Depuis le début des années 2000, Kusama a reçu de nombreuses récompenses, collaboré avec des marques de luxe (Louis Vuitton Max Jacobs, Lancôme), exposé à la galerie Gagosian de New York et bénéficié de rétrospectives majeures (Tate Modern à Londres, Centre Pompidou à Paris, Whitney Museum à New York). Parallèlement à cette actualité forte, son indice de prix a explosé de +400 % depuis l’année 2000. Depuis dix ans, l’indice grimpe sans fléchir (+ 177% entre janvier 2004 et janvier 2014) et son dernier résultat annuel – 28,3 m$ de résultats d’adjudication sur l’année 2013 – est un pic sans précédent, en progression de +38 % par rapport à 2012 qui s’annonçait déjà comme un sommet (avec 20 m$ contre moins de 14 m$ en 2011).

Yayoi Kusama s’imposait déjà comme une artiste hors norme à ses débuts sur le marché des enchères, passant le seuil de 50 000 $ en 1992, pour une large toile vendu alors au double des meilleures prévisions (Ocean, 1960, 177.8 cm x 269.2 cm, Sotheby’s New York le 11 novembre 1993). Dix ans plus tard, le cap de 100 000 $ est franchit (N° G, 1959, 101 cm x 128.9 cm, 195 000 $, Sotheby’s New York, le 13 novembre 2002), puis des 200 000 $ en 2004. Les prix flambent et les acheteurs de la première heure revendent, empochant parfois au passage une plus-value millionnaire (comme par exemple avec N° Red Q, vendue 70 000 $ le 18 novembre 1998 chez Sotheby’s puis pour 1,2 m$ le 11 mai 2010 chez Christie’s). En 2005, l’artiste passe pour la première fois le seuil du million, puis à 11 reprises depuis dont un sommet de 5,1 m$ achevé en 2008 avec No 2, toiles au point blanc sur fond blanc, pluie de particules hallucinées sur près de trois mètres de large, peinte en 1959 (vente Christie’s New York du 12 novembre 2008). Forte de son record de 5,1 m$, Kusama tient la 34ème meilleure enchère du monde pour un artiste vivant, et le premier record au féminin après 33 adjudications pour des hommes.

Son marché, principalement réparti entre Orient et Occident (40 % des recettes aux Etats-Unis, contre 25 % au Japon et 16 % à Hong Kong) est actif de partout : autrichiens, taiwanais, italiens, anglais, français, singapouriens se voient aussi proposer des oeuvres, par ailleurs souvent abordables pour moins de 8 000 $ (la moitié des transactions mondiales se joue sous le seuil des 8 000 $).
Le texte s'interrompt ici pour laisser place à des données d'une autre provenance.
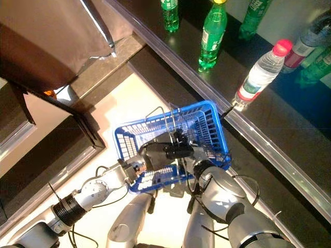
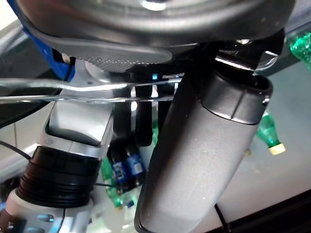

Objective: Pick up the drink and place into the basket.

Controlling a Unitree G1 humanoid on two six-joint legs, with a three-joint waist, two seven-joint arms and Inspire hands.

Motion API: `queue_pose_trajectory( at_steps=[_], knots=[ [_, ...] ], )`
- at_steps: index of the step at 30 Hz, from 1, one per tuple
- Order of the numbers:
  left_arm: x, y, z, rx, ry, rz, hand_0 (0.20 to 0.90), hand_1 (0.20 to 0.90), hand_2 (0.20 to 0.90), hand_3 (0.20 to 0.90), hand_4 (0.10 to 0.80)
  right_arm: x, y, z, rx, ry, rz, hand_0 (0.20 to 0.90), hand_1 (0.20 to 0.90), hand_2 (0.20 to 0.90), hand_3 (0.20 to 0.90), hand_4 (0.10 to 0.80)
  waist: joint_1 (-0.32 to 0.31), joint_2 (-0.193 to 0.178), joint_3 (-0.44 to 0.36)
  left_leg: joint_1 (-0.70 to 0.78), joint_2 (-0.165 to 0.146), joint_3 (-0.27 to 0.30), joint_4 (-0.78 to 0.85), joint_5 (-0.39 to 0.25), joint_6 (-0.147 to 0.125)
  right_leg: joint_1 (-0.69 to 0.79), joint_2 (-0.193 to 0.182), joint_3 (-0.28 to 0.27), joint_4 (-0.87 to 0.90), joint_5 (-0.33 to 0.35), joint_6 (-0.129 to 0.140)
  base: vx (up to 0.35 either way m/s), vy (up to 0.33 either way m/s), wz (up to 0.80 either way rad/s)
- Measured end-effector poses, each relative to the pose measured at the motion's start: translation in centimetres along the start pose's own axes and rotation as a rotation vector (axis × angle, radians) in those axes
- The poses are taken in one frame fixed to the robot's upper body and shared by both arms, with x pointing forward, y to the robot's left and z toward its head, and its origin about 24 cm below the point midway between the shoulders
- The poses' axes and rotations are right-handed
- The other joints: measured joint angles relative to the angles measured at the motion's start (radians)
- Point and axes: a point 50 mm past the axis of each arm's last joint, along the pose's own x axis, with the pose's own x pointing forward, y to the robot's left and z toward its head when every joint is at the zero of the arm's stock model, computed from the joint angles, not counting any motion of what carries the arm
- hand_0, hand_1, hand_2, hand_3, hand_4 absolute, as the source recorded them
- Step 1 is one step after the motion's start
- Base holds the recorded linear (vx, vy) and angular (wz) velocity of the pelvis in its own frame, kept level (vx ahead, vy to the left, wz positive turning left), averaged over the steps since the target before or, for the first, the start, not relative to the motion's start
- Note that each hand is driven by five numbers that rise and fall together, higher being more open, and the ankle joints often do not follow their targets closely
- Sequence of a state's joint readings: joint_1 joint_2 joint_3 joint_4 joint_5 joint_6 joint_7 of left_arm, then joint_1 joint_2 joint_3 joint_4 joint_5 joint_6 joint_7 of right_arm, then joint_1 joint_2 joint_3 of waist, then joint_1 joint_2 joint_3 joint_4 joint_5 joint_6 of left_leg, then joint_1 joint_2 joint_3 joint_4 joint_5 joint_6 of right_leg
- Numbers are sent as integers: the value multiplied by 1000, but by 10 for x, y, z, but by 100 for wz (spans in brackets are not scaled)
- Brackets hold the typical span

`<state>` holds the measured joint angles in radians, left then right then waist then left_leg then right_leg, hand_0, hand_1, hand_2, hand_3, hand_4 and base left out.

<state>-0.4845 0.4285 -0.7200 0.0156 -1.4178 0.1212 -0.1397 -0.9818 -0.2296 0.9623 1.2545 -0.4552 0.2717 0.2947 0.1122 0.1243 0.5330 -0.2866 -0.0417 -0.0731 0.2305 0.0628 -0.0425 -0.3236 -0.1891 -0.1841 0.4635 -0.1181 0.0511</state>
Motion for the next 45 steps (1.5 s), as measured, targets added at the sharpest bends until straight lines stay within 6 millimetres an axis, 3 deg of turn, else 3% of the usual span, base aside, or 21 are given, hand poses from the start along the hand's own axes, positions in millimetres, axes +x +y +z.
queue_pose_trajectory(
  at_steps=[4, 5, 7, 8, 9, 10, 19, 27, 32, 35, 39, 41, 45],
  knots=[
    [6, 2, -7, -3, -12, 13, 300, 300, 300, 200, 100, 1, 3, -9, -36, 82, 5, 300, 300, 300, 200, 100, 3, -1, 1, -18, -5, -3, 1, 2, 2, -18, -5, -2, 3, 1, 1, -3, 10, 4],
    [7, 3, -8, 1, -9, 14, 300, 300, 300, 200, 100, 1, 4, -11, -38, 96, 8, 335, 335, 335, 241, 141, 2, -3, 1, -18, -5, -3, 1, 2, 2, -18, -5, -2, 3, 1, 2, -15, 35, 0],
    [7, 3, -8, 12, -7, 15, 300, 300, 300, 200, 100, 2, 5, -12, -43, 105, 5, 486, 486, 486, 417, 317, -1, -4, 2, -19, -5, -3, 1, 2, 3, -18, -5, -2, 2, 1, 2, -13, 37, 0],
    [7, 3, -8, 22, -8, 15, 300, 300, 300, 200, 100, 2, 5, -12, -43, 106, 0, 533, 533, 533, 472, 372, -2, -4, 2, -20, -5, -3, 1, 2, 3, -19, -5, -1, 2, 1, 2, -17, 34, 0],
    [7, 2, -8, 29, -10, 15, 300, 300, 300, 200, 100, 2, 5, -12, -43, 103, -10, 822, 822, 822, 809, 709, -3, -4, 2, -23, -5, -3, 2, 2, 3, -22, -5, -1, 1, 1, 2, -20, 33, 0],
    [7, 2, -8, 37, -12, 15, 300, 300, 300, 200, 100, 2, 4, -11, -43, 98, -23, 900, 900, 900, 900, 800, -3, -4, 2, -27, -5, -3, 4, 2, 3, -25, -5, -1, 1, 2, 2, 0, 0, 0],
    [8, 2, -6, 66, -30, 16, 300, 300, 300, 200, 100, 2, 0, -3, -4, 22, -112, 900, 900, 900, 900, 800, -7, -21, 0, -36, -5, 10, 5, 2, 8, -31, -1, 13, -23, 19, 9, -18, 5, -4],
    [14, -4, 3, 90, -70, -7, 300, 300, 300, 200, 100, -2, -10, 8, 149, -106, -170, 900, 900, 900, 900, 800, -10, -42, 6, -29, 5, 33, -4, 8, 17, -16, 14, 31, -70, 58, 15, 0, -7, -9],
    [10, 0, 35, 87, -238, 121, 300, 300, 300, 200, 100, -16, -25, 28, 300, -303, -253, 900, 900, 900, 900, 800, -23, -71, 5, -4, 17, 34, -25, 8, 15, 13, 26, 30, -106, 70, 7, 32, -39, -4],
    [-3, 8, 58, 75, -355, 224, 300, 300, 300, 200, 100, -37, -30, 40, 375, -446, -358, 900, 900, 900, 900, 800, -38, -92, 6, 16, 27, 35, -45, 19, 13, 36, 38, 29, -131, 84, 8, 53, -62, -4],
    [-44, 30, 57, -2, -460, 353, 300, 300, 300, 200, 100, -67, -20, 42, 525, -595, -433, 900, 900, 900, 900, 800, -55, -127, 5, 95, 39, 38, -108, 20, 10, 112, 53, 27, -195, 90, 9, 92, -64, -6],
    [-72, 47, 47, -64, -497, 462, 300, 300, 300, 200, 100, -76, -11, 30, 562, -607, -470, 900, 900, 900, 900, 800, -59, -151, -2, 143, 48, 38, -141, 19, 8, 172, 65, 25, -252, 100, 10, 126, -56, -2],
    [-100, 64, 29, -156, -485, 581, 300, 300, 300, 200, 100, -82, -7, -5, 657, -547, -528, 900, 900, 900, 900, 800, -54, -178, -4, 192, 53, 41, -188, 19, 8, 234, 75, 22, -330, 118, 16, 140, -39, -3]
  ],
)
Les collectionneurs privilégient les peintures (près de 96 % des recettes pour 38 % des transactions) même si la sculpture est très bien cotée (15 % des recettes pour 8 % des transactions). Aucune œuvre en trois dimensions – sculpture ou installation – n’a encore atteint le million de dollars. Le seuil des 500 000 $ à par contre déjà été atteint douze fois, dont trois pour ses grosses citrouilles jaunes en fibre de verre recouvertes de pois noirs. De petites citrouilles en résine, largement éditée, peuvent aussi envahir votre espace autour de 6 000 $ et autour de 1 000 $ pour des coussins sérigraphiés, qui veulent s’émanciper de leur statut d’objet dérivé.